[The data — start]

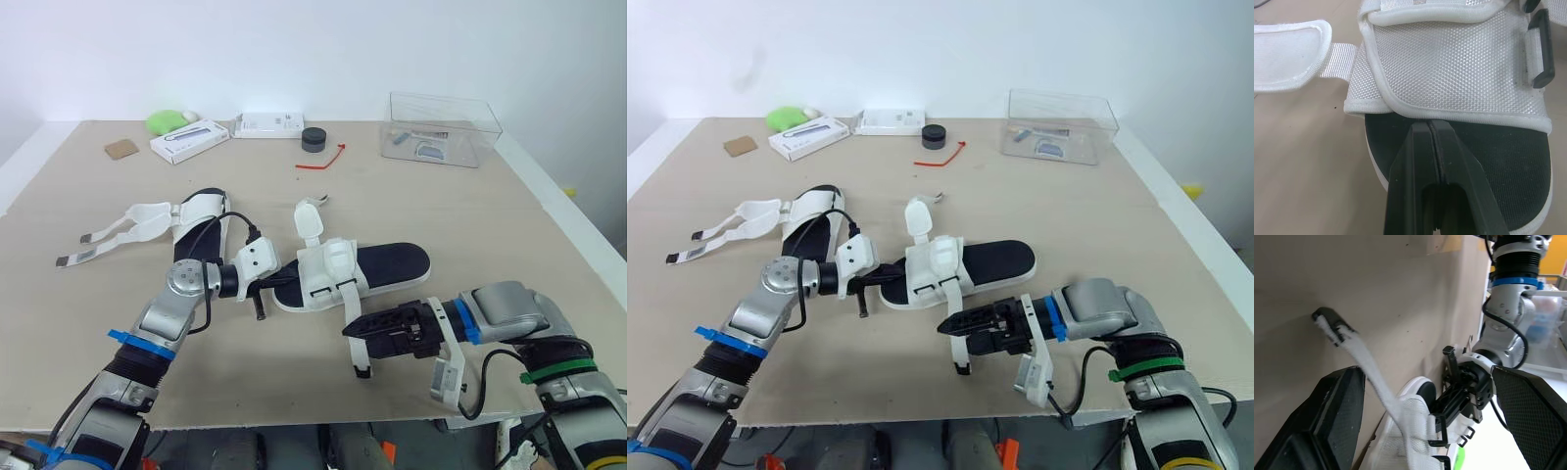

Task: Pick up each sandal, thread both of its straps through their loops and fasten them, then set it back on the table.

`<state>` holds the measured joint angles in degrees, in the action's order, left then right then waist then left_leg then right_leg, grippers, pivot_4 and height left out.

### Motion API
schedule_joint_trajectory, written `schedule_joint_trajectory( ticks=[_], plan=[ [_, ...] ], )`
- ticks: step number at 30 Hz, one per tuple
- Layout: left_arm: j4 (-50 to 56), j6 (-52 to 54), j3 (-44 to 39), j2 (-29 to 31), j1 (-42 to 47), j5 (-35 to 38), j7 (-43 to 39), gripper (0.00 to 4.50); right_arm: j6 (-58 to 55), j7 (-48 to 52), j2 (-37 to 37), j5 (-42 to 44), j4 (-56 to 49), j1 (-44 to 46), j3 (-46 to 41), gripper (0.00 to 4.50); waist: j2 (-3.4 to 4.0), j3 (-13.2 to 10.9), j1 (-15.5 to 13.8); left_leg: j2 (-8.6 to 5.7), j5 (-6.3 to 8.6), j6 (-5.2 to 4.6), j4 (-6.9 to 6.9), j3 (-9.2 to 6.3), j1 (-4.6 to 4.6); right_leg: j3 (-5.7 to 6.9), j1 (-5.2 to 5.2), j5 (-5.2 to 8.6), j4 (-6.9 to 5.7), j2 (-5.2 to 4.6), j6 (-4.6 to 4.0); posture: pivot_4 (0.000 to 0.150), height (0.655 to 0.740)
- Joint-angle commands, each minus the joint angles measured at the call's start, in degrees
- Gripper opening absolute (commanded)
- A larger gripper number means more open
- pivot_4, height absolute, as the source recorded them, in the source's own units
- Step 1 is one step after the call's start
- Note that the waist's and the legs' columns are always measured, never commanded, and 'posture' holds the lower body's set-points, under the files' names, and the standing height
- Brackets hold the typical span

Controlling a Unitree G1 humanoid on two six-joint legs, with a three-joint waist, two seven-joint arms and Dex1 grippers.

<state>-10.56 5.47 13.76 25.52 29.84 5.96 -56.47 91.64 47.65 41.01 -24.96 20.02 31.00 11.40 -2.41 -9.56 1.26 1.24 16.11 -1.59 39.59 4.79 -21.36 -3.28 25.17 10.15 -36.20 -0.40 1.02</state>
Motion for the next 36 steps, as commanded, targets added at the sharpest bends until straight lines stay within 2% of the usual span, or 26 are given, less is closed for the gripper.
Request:
schedule_joint_trajectory(
  ticks=[1,9,10,12,14,17,19,20,21,24,27,31,36],
  plan=[
    [1.23,0.55,0.01,0.42,-0.59,-0.66,0.43,0.00,-1.27,-2.74,0.02,-3.31,-0.61,1.15,0.04,4.41,0.00,0.00,0.00,0.00,0.00,0.00,0.00,0.00,0.00,0.00,0.00,0.00,0.00,0.00,0.00,0.150,0.7400],
    [1.92,0.95,-0.05,0.60,-1.18,-0.59,0.64,0.00,-6.06,-7.22,1.85,-5.22,-1.17,1.98,3.54,4.41,0.00,0.00,0.05,0.00,0.00,0.00,-0.02,0.08,0.06,-0.09,0.00,0.00,-0.03,0.02,-0.01,0.150,0.7400],
    [2.01,1.02,-0.04,0.58,-1.23,-0.60,0.69,0.00,-6.48,-7.70,2.15,-5.01,-1.31,2.08,4.10,4.20,0.00,0.00,0.06,0.00,0.00,0.00,-0.02,0.10,0.07,-0.10,0.01,0.00,-0.03,0.02,-0.01,0.150,0.7400],
    [2.19,1.13,0.01,0.54,-1.34,-0.62,0.78,0.00,-7.54,-8.65,2.92,-4.44,-1.79,2.22,5.37,3.54,0.00,0.00,0.07,0.00,0.00,0.00,-0.04,0.11,0.08,-0.12,0.01,0.00,-0.03,0.02,-0.01,0.150,0.7400],
    [2.22,1.16,0.10,0.49,-1.42,-0.61,0.85,0.00,-9.44,-9.10,3.71,-2.13,-2.31,2.26,7.17,2.53,0.00,0.00,0.08,0.00,0.00,0.00,-0.06,0.12,0.09,-0.13,0.01,0.00,-0.03,0.02,-0.01,0.150,0.7400],
    [2.08,1.07,0.24,0.46,-1.45,-0.64,0.95,0.00,-12.01,-9.28,5.47,2.53,-3.60,2.03,10.59,1.57,0.00,0.00,0.09,0.00,0.00,0.00,-0.07,0.12,0.09,-0.14,0.01,0.00,-0.03,0.03,-0.01,0.150,0.7400],
    [2.05,1.07,0.29,0.44,-1.46,-0.65,0.96,0.00,-15.14,-8.71,6.65,6.89,-3.73,1.60,12.94,0.58,0.00,0.00,0.09,0.00,0.00,0.00,-0.07,0.12,0.10,-0.15,0.01,0.01,-0.03,0.03,-0.01,0.150,0.7400],
    [2.05,1.07,0.32,0.41,-1.47,-0.66,0.97,0.00,-16.52,-8.41,7.10,8.66,-3.76,1.40,13.79,0.43,0.00,0.00,0.09,0.00,0.00,0.00,-0.07,0.12,0.11,-0.15,0.00,0.01,-0.03,0.03,-0.01,0.150,0.7400],
    [2.07,1.09,0.35,0.38,-1.48,-0.67,0.98,0.00,-19.63,-7.54,7.62,12.19,-4.13,0.66,14.77,0.04,0.00,0.00,0.09,0.00,0.00,0.00,-0.07,0.13,0.11,-0.16,0.00,0.00,-0.03,0.03,-0.01,0.150,0.7400],
    [1.92,1.09,0.39,0.32,-1.43,-0.66,0.96,0.00,-33.65,-4.40,7.69,25.87,-8.56,-2.66,15.34,0.04,-0.02,0.01,0.08,0.01,0.01,-0.01,-0.07,0.11,0.10,-0.26,-0.01,0.01,-0.03,0.02,-0.02,0.150,0.7400],
    [1.70,1.02,0.39,0.29,-1.37,-0.69,0.91,0.00,-54.22,-2.67,5.59,40.23,-15.95,-4.76,12.83,0.04,-0.02,0.01,0.05,0.03,0.01,-0.02,-0.08,0.08,0.10,-0.30,-0.02,0.01,-0.03,-0.02,-0.03,0.150,0.7400],
    [1.56,1.00,0.32,0.21,-1.24,-0.76,0.85,0.00,-79.03,-3.16,3.07,53.53,-23.48,-4.36,8.75,0.04,-0.02,0.01,-0.01,0.10,-0.01,-0.02,-0.04,0.06,0.09,-0.24,-0.01,-0.06,-0.05,-0.12,-0.02,0.150,0.7400],
    [0.95,0.58,0.26,0.25,-0.90,-0.96,0.66,0.00,-104.61,-3.78,1.63,64.96,-28.74,-2.29,3.84,0.04,-0.02,0.01,-0.04,0.11,0.00,-0.02,-0.05,0.00,0.02,0.05,0.04,-0.06,-0.05,0.00,0.02,0.150,0.7400]
  ],
)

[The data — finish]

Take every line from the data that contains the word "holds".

`<state>` holds the measured joint angles in degrees, in the action's order, left then right then waist then left_leg then right_leg, grippers, pivot_4 and height left out.
- Note that the waist's and the legs' columns are always measured, never commanded, and 'posture' holds the lower body's set-points, under the files' names, and the standing height

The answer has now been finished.